Frederick Amfo, an Uber driver was recently arrested in Massachusetts and charged with the rape of a passenger. That’s not particularly shocking. Sadly, sexual assaults by cabbies and rideshare drivers have become all too common. Uber is currently facing a class action lawsuit from riders alleging that they were abused by drivers. And at least one firm has begun offering legal services specifically marketed at victims of “Uber assault.”
What’s shocking about Amfo’s case is how the courts in the Bay State disregarded his immigration status when setting his bail. Amfo is a citizen of Ghana and was unlawfully present in the United States. After being arraigned, and paying his bail, he caught the first plane back to his homeland.
How did an accused foreigner evade the bar of justice so easily? Through the unfortunate confluence of progressive policies that improperly focus on the “rights” of illegal aliens, and foreign criminals, rather than the interests of American crime victims.
In the United States, incarcerating a criminal defendant prior to conviction is unconstitutional – unless the defendant is likely to flee the jurisdiction or to pose a danger to the community. However, high bail, or no bail, is perfectly acceptable if the defendant presents a significant flight risk. And illegal aliens are, by definition, a significant flight risk.
Nevertheless, the court that arraigned Amfo seems to have ignored his immigration status, imposing only $10,000 cash bail and giving him 24 hours to surrender his passport. This type of leniency is common in Massachusetts, which is a sanctuary state in all but name.
To make matters worse, U.S. Immigration and Customs Enforcement (ICE) promptly issued a detainer asking local police to hold Amfo for arrest on deportation charges. But, the district court appears to have chosen not to forward the detainer to the Norfolk County Jail, which released Amfo once his bail was posted.

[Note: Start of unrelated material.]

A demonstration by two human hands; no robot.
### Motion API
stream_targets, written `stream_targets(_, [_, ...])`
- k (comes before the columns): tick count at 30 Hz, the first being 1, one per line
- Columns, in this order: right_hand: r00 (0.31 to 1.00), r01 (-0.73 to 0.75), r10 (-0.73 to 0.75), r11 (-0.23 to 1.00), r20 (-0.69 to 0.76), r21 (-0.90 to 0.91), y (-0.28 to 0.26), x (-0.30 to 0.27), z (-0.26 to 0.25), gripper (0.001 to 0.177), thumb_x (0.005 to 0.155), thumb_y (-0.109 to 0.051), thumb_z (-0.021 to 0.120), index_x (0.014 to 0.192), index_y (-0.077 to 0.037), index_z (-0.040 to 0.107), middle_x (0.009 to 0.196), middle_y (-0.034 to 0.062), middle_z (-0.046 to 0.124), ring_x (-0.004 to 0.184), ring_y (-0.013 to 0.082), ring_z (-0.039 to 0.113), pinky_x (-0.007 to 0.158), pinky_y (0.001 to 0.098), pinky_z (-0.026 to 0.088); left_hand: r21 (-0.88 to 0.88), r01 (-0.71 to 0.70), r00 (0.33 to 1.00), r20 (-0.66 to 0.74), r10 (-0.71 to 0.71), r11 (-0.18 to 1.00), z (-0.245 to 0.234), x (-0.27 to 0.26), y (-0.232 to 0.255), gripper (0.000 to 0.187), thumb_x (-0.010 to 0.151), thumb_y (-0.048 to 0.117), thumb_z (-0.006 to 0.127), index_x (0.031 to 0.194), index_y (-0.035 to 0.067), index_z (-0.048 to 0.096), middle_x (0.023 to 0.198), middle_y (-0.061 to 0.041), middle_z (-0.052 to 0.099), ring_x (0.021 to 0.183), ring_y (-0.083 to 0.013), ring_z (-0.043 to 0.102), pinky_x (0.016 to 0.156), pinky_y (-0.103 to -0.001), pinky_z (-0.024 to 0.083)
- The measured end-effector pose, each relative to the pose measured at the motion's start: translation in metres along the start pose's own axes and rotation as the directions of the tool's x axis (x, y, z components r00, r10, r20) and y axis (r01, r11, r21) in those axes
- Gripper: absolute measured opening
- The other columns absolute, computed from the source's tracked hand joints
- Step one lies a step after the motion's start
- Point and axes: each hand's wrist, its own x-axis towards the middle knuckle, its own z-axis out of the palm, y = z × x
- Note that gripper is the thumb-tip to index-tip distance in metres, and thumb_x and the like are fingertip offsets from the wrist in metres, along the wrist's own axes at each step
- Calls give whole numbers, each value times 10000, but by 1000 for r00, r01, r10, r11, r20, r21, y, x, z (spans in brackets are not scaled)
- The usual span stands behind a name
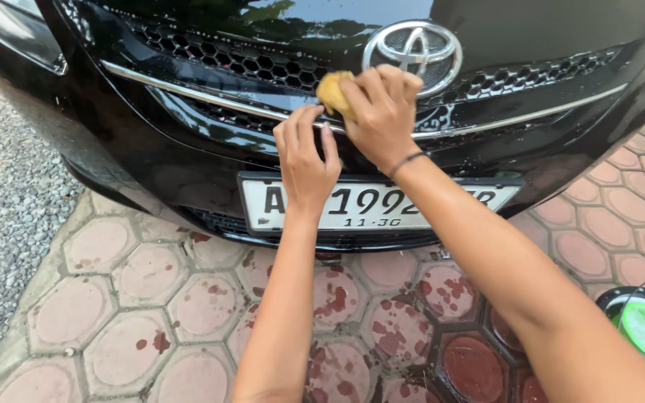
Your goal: Wash the front grille, hood, and side panels of a black car using soapy water and a sponge.
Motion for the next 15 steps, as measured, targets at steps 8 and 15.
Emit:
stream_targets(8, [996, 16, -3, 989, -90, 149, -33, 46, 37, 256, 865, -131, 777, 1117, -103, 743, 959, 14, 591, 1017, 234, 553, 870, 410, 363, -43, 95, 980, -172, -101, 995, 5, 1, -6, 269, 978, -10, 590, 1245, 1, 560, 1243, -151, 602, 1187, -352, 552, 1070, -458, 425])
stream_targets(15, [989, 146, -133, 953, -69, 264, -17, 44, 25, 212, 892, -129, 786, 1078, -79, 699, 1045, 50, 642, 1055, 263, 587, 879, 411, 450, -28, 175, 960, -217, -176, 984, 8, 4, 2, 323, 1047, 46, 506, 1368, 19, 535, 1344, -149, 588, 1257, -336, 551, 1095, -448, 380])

The decision not to forward ICE’s detention request to the jail was most likely based on the Supreme Judicial Court of Massachusetts’ holding in Sreyon Lunn v. Commonwealth, which found that Bay State law enforcement officers have no legal authority to hold an alien pursuant to an ICE civil detainer. Although, the court claims that it never received any detainer from ICE. But that assertion seems highly suspect, in light of the state’s sanctuary stance and repeated judicial decisions thwarting local police efforts to cooperate with immigration authorities.

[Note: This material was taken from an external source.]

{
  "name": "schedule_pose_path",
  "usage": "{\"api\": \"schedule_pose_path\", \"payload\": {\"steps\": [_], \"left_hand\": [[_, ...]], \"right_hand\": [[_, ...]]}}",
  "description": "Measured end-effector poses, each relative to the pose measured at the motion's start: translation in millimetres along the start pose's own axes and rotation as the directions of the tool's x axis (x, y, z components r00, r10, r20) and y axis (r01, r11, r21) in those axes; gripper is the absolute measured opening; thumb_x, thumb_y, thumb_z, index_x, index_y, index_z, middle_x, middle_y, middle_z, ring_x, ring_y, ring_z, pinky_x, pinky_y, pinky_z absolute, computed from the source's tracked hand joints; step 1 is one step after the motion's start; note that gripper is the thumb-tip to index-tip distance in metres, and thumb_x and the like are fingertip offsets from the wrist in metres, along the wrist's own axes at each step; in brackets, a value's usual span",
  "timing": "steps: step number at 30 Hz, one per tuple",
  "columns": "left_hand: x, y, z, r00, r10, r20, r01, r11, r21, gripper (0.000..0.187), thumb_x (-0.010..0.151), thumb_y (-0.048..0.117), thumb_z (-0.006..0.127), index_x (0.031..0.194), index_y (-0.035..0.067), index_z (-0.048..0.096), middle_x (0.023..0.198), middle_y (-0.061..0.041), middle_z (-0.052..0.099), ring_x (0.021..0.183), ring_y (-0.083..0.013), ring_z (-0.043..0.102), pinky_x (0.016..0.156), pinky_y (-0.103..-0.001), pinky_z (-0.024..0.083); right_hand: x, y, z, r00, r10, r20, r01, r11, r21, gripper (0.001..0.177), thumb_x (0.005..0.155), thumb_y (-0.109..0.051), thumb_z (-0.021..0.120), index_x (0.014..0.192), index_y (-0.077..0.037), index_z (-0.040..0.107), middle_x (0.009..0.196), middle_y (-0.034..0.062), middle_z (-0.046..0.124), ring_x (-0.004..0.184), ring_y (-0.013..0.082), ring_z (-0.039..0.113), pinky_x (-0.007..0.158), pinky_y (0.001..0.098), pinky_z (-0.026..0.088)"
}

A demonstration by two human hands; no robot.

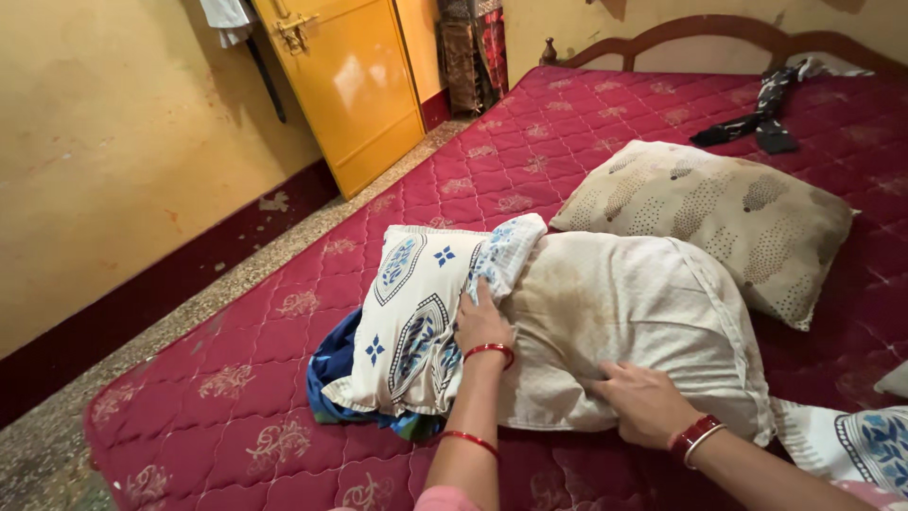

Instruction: The person removes a pillowcase from a pillow, then inserts the pillow into a new pillowcase and smooths it. They repeat the process with a second pillow, handling each pillow and pillowcase by hand on a bed.

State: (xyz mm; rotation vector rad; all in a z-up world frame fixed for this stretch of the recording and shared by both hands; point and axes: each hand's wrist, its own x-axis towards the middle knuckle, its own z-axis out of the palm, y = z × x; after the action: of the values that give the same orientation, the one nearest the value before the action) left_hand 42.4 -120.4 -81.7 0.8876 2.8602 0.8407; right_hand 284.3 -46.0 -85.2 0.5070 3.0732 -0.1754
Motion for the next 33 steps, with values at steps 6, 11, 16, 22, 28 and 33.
{"api": "schedule_pose_path", "payload": {"steps": [6, 11, 16, 22, 28, 33], "left_hand": [[5, -35, 19, 0.990, 0.136, 0.018, -0.137, 0.965, 0.225, 0.058, 0.105, 0.008, 0.047, 0.160, 0.022, 0.036, 0.128, -0.019, 0.057, 0.119, -0.0371, 0.061, 0.093, -0.049, 0.056], [-3, -32, 39, 0.979, 0.203, -0.026, -0.174, 0.888, 0.425, 0.067, 0.099, 0.010, 0.051, 0.161, 0.011, 0.027, 0.135, -0.020, 0.050, 0.121, -0.0375, 0.052, 0.091, -0.050, 0.049], [-4, -37, 50, 0.984, 0.177, -0.006, -0.160, 0.899, 0.407, 0.074, 0.095, 0.023, 0.052, 0.159, 0.016, 0.016, 0.143, -0.018, 0.042, 0.134, -0.0378, 0.038, 0.095, -0.062, 0.037], [12, -37, 66, 0.985, 0.171, 0.027, -0.166, 0.888, 0.428, 0.075, 0.095, 0.018, 0.049, 0.161, 0.017, 0.016, 0.145, -0.017, 0.039, 0.133, -0.0346, 0.037, 0.098, -0.066, 0.033], [19, -30, 68, 0.976, 0.211, -0.051, -0.175, 0.902, 0.394, 0.077, 0.092, 0.022, 0.055, 0.160, 0.016, 0.019, 0.141, -0.017, 0.042, 0.128, -0.0341, 0.040, 0.098, -0.065, 0.032], [7, -33, 59, 0.956, 0.258, -0.143, -0.221, 0.948, 0.231, 0.079, 0.082, 0.021, 0.064, 0.154, 0.018, 0.031, 0.136, -0.017, 0.045, 0.127, -0.0340, 0.042, 0.100, -0.057, 0.031]], "right_hand": [[30, -10, -52, 0.937, 0.154, 0.315, -0.185, 0.980, 0.071, 0.049, 0.086, -0.049, 0.073, 0.130, -0.030, 0.065, 0.116, 0.0013, 0.064, 0.113, 0.0199, 0.063, 0.100, 0.0381, 0.051], [72, -3, -59, 0.983, 0.167, -0.073, -0.145, 0.960, 0.240, 0.048, 0.083, -0.050, 0.068, 0.126, -0.029, 0.067, 0.122, 0.0007, 0.063, 0.118, 0.0230, 0.062, 0.103, 0.0432, 0.048], [136, 19, -38, 0.956, 0.180, -0.231, -0.140, 0.974, 0.180, 0.071, 0.078, -0.057, 0.069, 0.140, -0.027, 0.053, 0.155, 0.0042, 0.037, 0.144, 0.0279, 0.035, 0.116, 0.0553, 0.028], [194, 35, -6, 0.933, 0.357, 0.035, -0.359, 0.927, 0.113, 0.101, 0.082, -0.081, 0.052, 0.161, -0.029, 0.018, 0.172, 0.0001, 0.000, 0.158, 0.0280, 0.000, 0.116, 0.0733, 0.001], [222, 53, 3, 0.921, 0.376, 0.100, -0.386, 0.916, 0.108, 0.106, 0.078, -0.085, 0.048, 0.162, -0.031, 0.012, 0.172, -0.0011, -0.002, 0.157, 0.0305, -0.002, 0.112, 0.0784, 0.000], [248, 67, 8, 0.905, 0.401, 0.142, -0.417, 0.901, 0.116, 0.096, 0.084, -0.084, 0.038, 0.163, -0.033, 0.013, 0.173, -0.0004, 0.001, 0.158, 0.0312, 0.001, 0.110, 0.0839, 0.000]]}}
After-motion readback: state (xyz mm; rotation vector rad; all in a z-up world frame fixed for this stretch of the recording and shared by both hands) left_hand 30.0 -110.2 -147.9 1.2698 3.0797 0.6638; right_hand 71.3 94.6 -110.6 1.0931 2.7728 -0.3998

Forgotten in all of the excessive concern about potential violations of “rights” that illegal aliens do not actually possess is the complainant, Ms. Emily Murray, of Weymouth, Mass. Waiving protections available under rape shield laws, and press conventions regarding the identity of sexual assault victims, Ms. Murray has publicly addressed the system’s utter failure to preserve her interests. And no rational observer can help wondering whether Amfo was attracted to Massachusetts simply because of its sanctuary policies and extreme leniency toward immigration violators.

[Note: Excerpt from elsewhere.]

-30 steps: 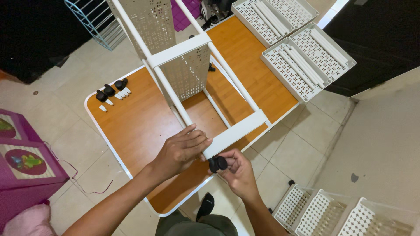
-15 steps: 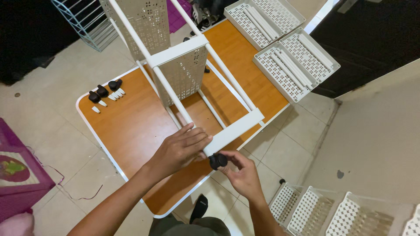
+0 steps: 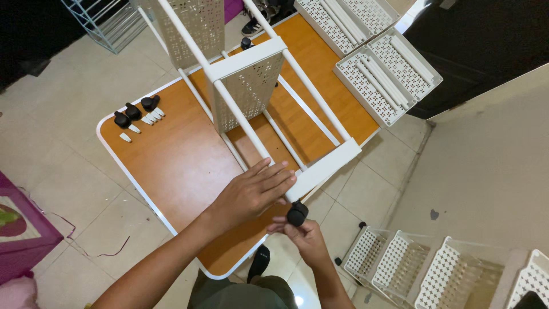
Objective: The person assembles a white plastic rolling cart by inserting perforated shelves into the frame, attaching black caster wheels to the base, and securing the components with small white plastic fasteners. The cart is built on a wooden table in a room with tiled flooring.
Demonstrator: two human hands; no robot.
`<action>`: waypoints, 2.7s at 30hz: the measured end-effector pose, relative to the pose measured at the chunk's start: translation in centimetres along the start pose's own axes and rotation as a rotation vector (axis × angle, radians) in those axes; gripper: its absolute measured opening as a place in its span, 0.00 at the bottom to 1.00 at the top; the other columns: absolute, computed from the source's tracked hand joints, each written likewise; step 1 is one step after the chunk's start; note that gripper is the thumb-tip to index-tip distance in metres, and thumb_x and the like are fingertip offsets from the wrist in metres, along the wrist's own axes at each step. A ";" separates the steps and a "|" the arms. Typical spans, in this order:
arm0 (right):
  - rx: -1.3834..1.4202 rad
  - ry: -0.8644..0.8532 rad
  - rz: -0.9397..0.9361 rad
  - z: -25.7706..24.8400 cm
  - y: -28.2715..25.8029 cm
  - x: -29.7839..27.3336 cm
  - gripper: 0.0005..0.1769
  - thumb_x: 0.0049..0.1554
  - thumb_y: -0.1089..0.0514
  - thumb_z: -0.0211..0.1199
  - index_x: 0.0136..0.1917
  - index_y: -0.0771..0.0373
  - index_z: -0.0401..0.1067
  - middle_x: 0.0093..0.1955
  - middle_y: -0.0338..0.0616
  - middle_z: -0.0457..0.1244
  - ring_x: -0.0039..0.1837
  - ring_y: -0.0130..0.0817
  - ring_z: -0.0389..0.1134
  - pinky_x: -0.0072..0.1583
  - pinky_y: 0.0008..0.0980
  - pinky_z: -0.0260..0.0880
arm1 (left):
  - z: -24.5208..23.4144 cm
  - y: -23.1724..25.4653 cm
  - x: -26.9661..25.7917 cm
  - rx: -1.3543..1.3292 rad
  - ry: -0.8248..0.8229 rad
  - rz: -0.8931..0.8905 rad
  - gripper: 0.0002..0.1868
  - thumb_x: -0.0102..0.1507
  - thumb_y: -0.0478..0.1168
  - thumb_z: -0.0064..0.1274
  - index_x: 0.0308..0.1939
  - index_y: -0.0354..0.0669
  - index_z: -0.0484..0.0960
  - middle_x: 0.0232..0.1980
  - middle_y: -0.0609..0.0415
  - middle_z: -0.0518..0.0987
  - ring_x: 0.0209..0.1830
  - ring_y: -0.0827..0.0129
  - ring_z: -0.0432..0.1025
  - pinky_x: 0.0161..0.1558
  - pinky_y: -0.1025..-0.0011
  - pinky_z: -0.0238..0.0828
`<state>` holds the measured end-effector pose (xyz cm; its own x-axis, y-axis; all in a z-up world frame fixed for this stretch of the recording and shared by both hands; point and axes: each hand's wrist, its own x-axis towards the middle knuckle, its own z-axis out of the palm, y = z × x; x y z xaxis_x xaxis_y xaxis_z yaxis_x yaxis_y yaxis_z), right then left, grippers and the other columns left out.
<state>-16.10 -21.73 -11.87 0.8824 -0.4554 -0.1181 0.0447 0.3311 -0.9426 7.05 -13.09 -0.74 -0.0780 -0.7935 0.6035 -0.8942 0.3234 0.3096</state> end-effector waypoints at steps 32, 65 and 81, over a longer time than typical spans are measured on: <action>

Let’s hope the Commonwealth of Massachusetts has finally taken Ms. Murray’s interests to heart and is coordinating with the Departments of Justice and State to secure Amfo’s return to America, to stand trial. The U.S. has had an extradition treaty with Ghana since 1931. And the Law Library of Congress indicates that Ghana generally responds to extradition requests. So, it’s possible that Amfo may yet be brought to justice.